ABOUT THIS TASK »
Please filter the listing for the string "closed" and copy each matching line.

** INFORMATION PROVIDED follows **

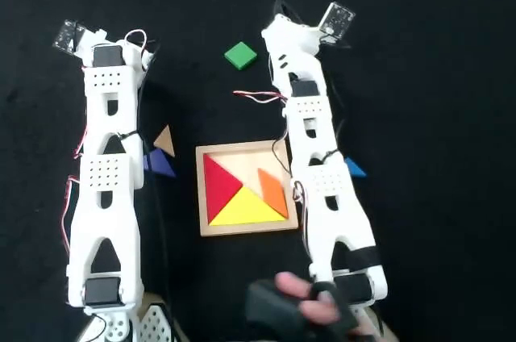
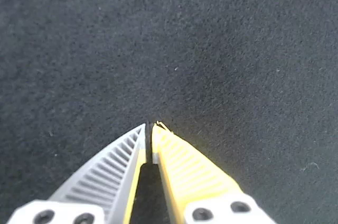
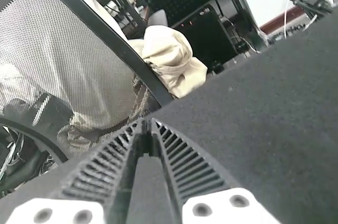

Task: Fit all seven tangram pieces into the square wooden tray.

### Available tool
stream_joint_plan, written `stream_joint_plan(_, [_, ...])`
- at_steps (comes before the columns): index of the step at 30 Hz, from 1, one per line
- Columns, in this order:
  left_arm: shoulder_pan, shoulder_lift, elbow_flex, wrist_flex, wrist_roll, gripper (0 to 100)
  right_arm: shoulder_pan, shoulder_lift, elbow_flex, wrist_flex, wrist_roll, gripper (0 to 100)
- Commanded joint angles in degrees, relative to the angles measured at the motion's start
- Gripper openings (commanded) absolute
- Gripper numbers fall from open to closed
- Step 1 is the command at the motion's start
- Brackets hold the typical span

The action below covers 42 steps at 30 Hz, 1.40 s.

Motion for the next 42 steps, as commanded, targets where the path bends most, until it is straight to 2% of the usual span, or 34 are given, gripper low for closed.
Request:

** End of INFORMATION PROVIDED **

ANSWER AREA »
- Gripper numbers fall from open to closed
Motion for the next 42 steps, as commanded, targets where the path bends most, until it is straight to 2% of the usual span, or 34 are given, gripper low for closed.

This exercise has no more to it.